Вот за что я ее не люблю.
Я не отдаляюсь от него и не прощаюсь с ним. Мы не будем часто видеться, но я остаюсь его другом, как и он моим. Когда я умру, он будет очень горевать. Но, даже не расставаясь внутренне, друзьям порой трудно встречаться. Я не могу видеть его рядом с ней, его, несомненно, огорчает мое невольное отчуждение. Что ж делать? Мы не говорим об этом. У меня много работы, и я насилу справляюсь с ней. У него-много своего. Но у нас остается родина и юность, уже прешедшая, но наша общая и незабываемая. Мы помним об этом – каждый про себя!
Часть четвертая
Глава первая
Но все же для моего друга жизнь в Ногане полезна, в этом я убедился. Больше мне ничего не нужно знать. Он окончил здесь вторую балладу, два изумительных полонеза, написал много прелюдий и начал сонату си-бемоль-минор. Похоронный марш к ней был написан ранее. Признаться, эта соната-загадка для меня. Она прекрасна, но это трагическая музыка. Отчего же именно теперь?
11 января 1840 года
Фридерик оставляет мне свою квартиру и покидает меня. Он переселяется на улицу Пигаль, где живет она. Теперь они будут вместе. Я это вполне понимаю. Я видел, как он тоскует по семейной жизни, которая уже установилась на Майорке и в особенности, в Ногане. Этот человек создан для семьи, но для такой, какая была у него в детстве и в юности. Это ни с чем не сравнимо и незабываемо, а ему, бедняге, кажется, что это может повториться. Мы нежно простились, я обещал бывать у них.

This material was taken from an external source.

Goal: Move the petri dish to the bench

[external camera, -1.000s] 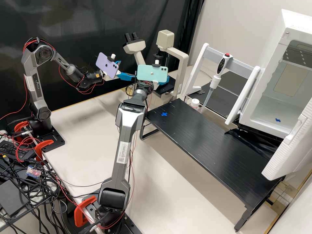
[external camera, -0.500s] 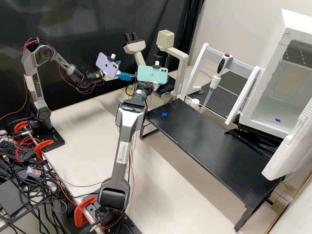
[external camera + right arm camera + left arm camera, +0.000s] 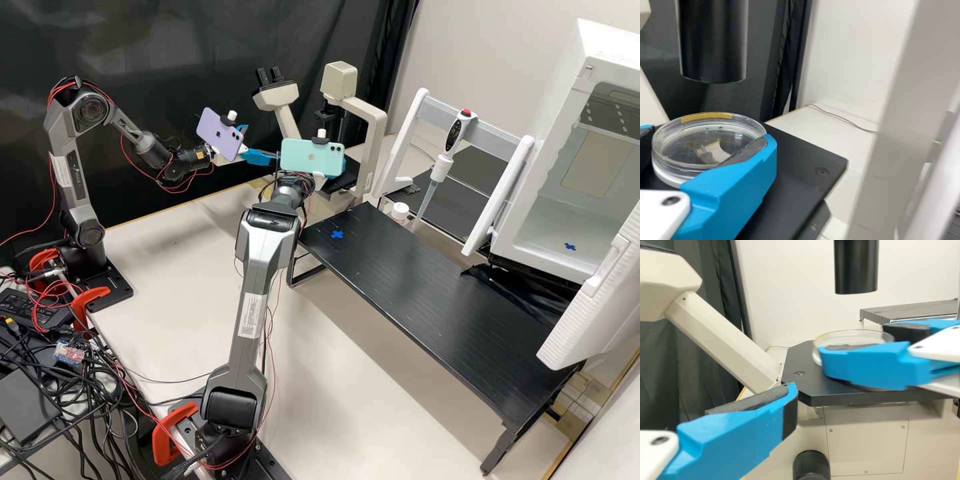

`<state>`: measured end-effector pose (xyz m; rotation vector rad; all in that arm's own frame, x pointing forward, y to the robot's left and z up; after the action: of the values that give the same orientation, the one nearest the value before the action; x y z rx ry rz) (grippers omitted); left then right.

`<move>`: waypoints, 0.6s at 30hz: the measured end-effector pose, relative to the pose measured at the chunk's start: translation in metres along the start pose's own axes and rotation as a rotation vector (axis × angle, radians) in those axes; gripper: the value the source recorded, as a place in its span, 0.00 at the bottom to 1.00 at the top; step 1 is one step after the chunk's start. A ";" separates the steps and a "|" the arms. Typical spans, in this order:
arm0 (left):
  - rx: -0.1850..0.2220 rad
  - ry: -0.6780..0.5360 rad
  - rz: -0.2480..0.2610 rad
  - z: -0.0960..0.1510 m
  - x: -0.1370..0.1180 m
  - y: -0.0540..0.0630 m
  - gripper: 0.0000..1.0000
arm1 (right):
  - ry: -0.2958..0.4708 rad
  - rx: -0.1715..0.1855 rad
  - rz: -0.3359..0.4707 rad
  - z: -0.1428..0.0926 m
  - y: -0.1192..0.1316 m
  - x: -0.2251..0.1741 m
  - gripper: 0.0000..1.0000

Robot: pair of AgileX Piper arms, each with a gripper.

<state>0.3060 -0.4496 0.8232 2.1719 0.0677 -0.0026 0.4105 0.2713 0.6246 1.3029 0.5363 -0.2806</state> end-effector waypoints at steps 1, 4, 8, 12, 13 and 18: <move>0.000 0.000 0.000 0.000 0.000 0.000 1.00 | -0.002 -0.008 0.013 0.001 0.001 -0.003 0.00; 0.000 0.000 0.000 0.000 0.000 0.000 1.00 | -0.003 -0.032 0.053 0.005 0.004 -0.015 0.00; 0.000 0.000 0.000 0.000 0.000 0.000 1.00 | 0.017 -0.052 0.112 0.010 0.007 -0.037 0.00; 0.000 0.000 0.000 0.000 0.000 0.000 1.00 | 0.066 -0.064 0.156 0.014 0.009 -0.067 0.00; 0.000 0.000 0.000 0.000 0.000 0.000 1.00 | 0.078 -0.066 0.150 0.017 0.008 -0.075 0.00; 0.000 0.000 0.000 0.000 0.000 0.000 1.00 | 0.116 -0.056 0.139 0.030 0.007 -0.103 0.00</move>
<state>0.3060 -0.4496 0.8232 2.1719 0.0677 -0.0026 0.3332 0.2337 0.6890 1.3010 0.5448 -0.0744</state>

Но она! Всегда верна себе! Разумеется, она всячески декларирует их новое положение. – Я уже более не холостой человек! – говорит она всем и каждому.
Но, с другой стороны, она подчеркивает, что это не имеет ничего общего с браком. Как же! Свобода прежде всего! Она ненавидит слово «всегда», не обещает даже верности и не требует ее от него. Эти поборники «свободной любви» удивительно умеют договариваться и ставить точные условия, для того чтобы подготовить свое отступление и освободить себя как от обвинений оскорбленных ими, так и от упреков собственной совести: ведь я вас предупреждала, вольно же вам было броситься ко мне!
Но довольно горечи! Я побывал там, и мне понравилась их квартира, а еще больше понравился сад с вязами, липами, цветочными клумбами, подготовленными к весне. Летом здесь, должно быть, чудесно. Есть в Париже такие уголки, где чувствуешь себя как в деревне, и даже не верится, что это центр большого, шумного города. Тихое, отрадное местечко…
Но в этой квартире, небольшой, уютной, хорошо и со вкусом убранной – это его вкус! – все же очень шумно, особенно по вечерам. Днем здесь распоряжается молодежь. Шопен у себя, дает уроки, а хозяйка дома спит: она давно приобрела привычку работать по ночам, от двенадцати до семи утра, а то и позже. В четыре часа дня, когда Шопен, утомленный, освобождается от уроков, она просыпается, свежая, как огурчик, и готова принимать гостей, веселиться, спорить, слушать музыку. Гостей всегда полон дом.
Когда я пришел сюда в первый раз, я застал какой-то невообразимый сброд. Хорошо, что Фридерика при этом не было, – это происходило днем. Одна лишь английская поэтесса Елизавета Броуннинг[26] резко отличалась от всей остальной компании. Тут были друзья юности мадам Авроры, беррийцы, какие-то актеры, журналисты и другие неведомые мне личности, одетые в фантастические костюмы и удивительно бесцеремонные в обращении. Какой-то экзотический верзила, перейдя через всю комнату, бросился перед ней на колени с восклицанием: – О божественная! Удостой взглядом своего раба! – Другой, такой же ряженый, подскакивая на одной ноге, пел комическую серенаду, прищелкивая пальцами. – Вы страшно надоели мне, господа, – сказала она, смеясь. – Боюсь, мне придется сделать то же, что я придумала в Марселе, а именно – распространить слух, что я и Шопен, мы оба умерли, и тогда никто не станет нас беспокоить! – Никогда не поверю! – загрохотал третий гость, похожий на индейца в сюртуке. – Шопен – одно дело, я и так думаю, что он загробный дух! Но вы – вы никогда не умрете!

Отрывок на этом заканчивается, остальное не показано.